REQUIREMENT =
Scan the material and copy every line in which "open" appears.

SOURCE DATA =
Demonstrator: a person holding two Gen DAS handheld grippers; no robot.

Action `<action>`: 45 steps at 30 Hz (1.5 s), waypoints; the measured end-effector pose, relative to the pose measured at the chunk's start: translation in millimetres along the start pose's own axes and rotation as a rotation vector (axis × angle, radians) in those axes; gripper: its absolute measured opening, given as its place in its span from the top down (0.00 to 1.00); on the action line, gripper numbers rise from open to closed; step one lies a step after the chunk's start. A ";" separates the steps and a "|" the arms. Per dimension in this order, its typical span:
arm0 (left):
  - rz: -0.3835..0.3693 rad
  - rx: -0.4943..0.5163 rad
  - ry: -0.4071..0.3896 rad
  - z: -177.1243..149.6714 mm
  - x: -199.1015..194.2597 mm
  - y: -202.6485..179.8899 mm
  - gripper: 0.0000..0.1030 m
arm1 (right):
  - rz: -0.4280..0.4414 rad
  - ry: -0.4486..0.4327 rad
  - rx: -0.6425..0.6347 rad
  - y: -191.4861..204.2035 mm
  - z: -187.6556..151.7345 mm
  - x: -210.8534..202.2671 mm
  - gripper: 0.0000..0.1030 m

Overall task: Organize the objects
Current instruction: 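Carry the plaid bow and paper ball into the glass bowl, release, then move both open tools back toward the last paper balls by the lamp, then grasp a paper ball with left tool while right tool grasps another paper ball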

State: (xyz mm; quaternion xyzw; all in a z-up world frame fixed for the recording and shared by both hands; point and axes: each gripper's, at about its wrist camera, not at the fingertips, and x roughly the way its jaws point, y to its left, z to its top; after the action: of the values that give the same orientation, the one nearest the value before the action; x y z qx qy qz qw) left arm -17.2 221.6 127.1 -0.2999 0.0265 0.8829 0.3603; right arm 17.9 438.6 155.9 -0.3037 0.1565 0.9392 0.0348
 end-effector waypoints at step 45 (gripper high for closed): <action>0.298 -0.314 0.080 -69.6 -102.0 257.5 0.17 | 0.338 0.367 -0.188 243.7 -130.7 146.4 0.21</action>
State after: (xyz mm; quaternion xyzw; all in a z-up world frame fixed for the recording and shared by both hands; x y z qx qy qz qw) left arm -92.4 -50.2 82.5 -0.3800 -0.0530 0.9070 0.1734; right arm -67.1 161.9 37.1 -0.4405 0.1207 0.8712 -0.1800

RESULT OF THE TASK =
Action `<action>`: 45 steps at 30 Hz (1.5 s), waypoints; the measured end-effector pose, relative to the pose measured at the chunk's start: translation in millimetres along the start pose's own axes and rotation as a rotation vector (axis × angle, radians) in those axes; gripper: its absolute measured opening, given as its place in its span from the top down (0.00 to 1.00); on the action line, gripper numbers rise from open to closed; step one lies a step after the chunk's start. A ";" separates the steps and a "|" the arms. Per dimension in this order, its typical span:
Current instruction: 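Carry the plaid bow and paper ball into the glass bowl, release, then move both open tools back toward the last paper balls by the lamp, then grasp a paper ball with left tool while right tool grasps another paper ball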

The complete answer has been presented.